The Major Works

Browne’s first literary work was Religio Medici (The Religion of a Physician) which was circulated as a manuscript among his friends. It surprised him when an unauthorised edition appeared in 1642, since the work included several unorthodox religious speculations. An authorised text appeared in 1643, with some of the more controversial views removed. The expurgation did not end the controversy: in 1645, Alexander Ross attacked Religio Medici in his Medicus Medicatus (The Doctor, Doctored) and, in common with much Protestant literature, the book was placed upon the Papal Index Librorum Prohibitorum in the same year.

In 1646 Browne published his encyclopaedia, Pseudodoxia Epidemica, or, Enquiries into Very many Received Tenents, and commonly Presumed Truths, the title of which refers to the prevalence of false beliefs and “vulgar errors”. A sceptical work that debunks a number of legends circulating at the time in a methodical and witty manner, it displays the Baconian side of Browne—the side that was unafraid of what at the time was still called “the new learning”. The book is significant in the history of science because it promoted an awareness of up-to-date scientific journalism.

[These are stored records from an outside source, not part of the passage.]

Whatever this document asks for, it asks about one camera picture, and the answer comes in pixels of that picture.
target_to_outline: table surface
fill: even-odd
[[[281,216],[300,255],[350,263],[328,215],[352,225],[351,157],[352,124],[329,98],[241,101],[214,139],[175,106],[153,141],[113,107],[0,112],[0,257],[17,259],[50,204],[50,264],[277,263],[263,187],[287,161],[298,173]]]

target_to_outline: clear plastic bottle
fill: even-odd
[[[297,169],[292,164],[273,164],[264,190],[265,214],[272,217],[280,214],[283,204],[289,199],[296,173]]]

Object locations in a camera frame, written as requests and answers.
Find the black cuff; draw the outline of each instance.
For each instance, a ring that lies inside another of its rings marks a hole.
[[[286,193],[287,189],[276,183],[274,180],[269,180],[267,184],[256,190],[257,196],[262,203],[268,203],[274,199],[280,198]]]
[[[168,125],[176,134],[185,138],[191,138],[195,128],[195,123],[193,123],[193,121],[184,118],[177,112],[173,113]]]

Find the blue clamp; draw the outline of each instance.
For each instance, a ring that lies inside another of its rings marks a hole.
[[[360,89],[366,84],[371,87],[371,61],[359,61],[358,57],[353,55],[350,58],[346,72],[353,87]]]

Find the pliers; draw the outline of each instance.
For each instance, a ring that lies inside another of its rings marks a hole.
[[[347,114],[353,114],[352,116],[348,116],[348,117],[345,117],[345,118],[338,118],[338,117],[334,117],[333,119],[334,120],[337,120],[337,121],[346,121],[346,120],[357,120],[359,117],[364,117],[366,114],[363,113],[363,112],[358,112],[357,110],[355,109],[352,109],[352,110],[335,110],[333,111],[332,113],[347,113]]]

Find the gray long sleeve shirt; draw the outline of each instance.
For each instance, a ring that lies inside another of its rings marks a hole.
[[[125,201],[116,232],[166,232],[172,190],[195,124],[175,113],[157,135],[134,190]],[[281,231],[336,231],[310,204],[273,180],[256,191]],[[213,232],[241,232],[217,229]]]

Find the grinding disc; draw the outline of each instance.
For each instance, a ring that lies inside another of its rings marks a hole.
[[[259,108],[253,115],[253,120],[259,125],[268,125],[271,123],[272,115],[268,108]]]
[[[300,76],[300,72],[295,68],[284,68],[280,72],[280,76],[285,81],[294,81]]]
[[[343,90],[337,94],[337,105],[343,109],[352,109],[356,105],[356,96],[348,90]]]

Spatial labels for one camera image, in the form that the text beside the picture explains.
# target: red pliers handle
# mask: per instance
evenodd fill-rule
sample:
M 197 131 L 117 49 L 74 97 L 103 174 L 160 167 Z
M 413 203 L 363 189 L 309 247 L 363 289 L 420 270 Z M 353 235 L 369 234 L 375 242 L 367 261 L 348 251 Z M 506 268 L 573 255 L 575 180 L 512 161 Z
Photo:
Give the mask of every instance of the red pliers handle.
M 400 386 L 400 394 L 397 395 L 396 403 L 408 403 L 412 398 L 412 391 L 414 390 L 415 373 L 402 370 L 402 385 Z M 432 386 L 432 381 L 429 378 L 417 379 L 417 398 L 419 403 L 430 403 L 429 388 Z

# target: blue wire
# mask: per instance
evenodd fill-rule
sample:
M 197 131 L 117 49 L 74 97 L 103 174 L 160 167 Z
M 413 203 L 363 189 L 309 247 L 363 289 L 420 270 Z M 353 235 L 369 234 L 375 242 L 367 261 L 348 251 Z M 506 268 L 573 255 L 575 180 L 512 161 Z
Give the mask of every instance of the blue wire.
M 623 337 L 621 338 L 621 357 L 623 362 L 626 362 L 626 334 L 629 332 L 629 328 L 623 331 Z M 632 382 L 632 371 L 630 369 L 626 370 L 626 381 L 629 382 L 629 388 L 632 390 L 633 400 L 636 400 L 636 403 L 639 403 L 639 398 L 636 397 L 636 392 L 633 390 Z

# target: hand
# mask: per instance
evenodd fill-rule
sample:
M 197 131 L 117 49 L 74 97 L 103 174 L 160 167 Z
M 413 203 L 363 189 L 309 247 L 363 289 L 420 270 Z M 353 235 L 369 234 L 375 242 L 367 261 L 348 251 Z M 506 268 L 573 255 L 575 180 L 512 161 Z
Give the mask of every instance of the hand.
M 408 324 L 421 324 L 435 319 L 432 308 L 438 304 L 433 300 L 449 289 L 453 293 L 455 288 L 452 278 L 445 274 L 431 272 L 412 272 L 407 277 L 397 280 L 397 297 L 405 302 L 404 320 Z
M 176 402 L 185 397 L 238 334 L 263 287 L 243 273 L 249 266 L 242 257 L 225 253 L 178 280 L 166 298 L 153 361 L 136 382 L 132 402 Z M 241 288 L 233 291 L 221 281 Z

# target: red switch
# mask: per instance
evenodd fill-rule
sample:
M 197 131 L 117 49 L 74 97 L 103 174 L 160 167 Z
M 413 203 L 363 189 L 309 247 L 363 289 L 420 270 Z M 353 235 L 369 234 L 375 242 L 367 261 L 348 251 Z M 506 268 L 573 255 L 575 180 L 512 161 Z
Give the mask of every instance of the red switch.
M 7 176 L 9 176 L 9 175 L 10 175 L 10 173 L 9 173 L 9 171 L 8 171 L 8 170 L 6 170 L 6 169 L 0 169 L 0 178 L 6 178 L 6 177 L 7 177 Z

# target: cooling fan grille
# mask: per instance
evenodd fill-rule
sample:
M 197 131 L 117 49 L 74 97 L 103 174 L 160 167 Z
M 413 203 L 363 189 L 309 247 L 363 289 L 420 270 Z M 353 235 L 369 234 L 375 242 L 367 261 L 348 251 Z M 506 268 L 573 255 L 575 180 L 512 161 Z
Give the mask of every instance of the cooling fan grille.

Browne’s last publication during his lifetime were two philosophical Discourses which are closely related to each other in concept. The first, Hydriotaphia, Urn Burial, or a Brief Discourse of the Sepulchral Urns lately found in Norfolk (1658), inspired by the discovery of some 40 to 50 Anglo-Saxon pots in Norfolk, resulted in a literary meditation upon death, the funerary customs of the world and the ephemerality of fame. The other discourse in the diptych is antithetical in style, subject-matter and imagery. The Garden of Cyrus, or The Quincuncial Lozenge, or Network Plantations of the Ancients, Artificially, Naturally, and Mystically Considered (1658) features the quincunx which is used by Browne to demonstrate evidence of the Platonic forms in art and nature.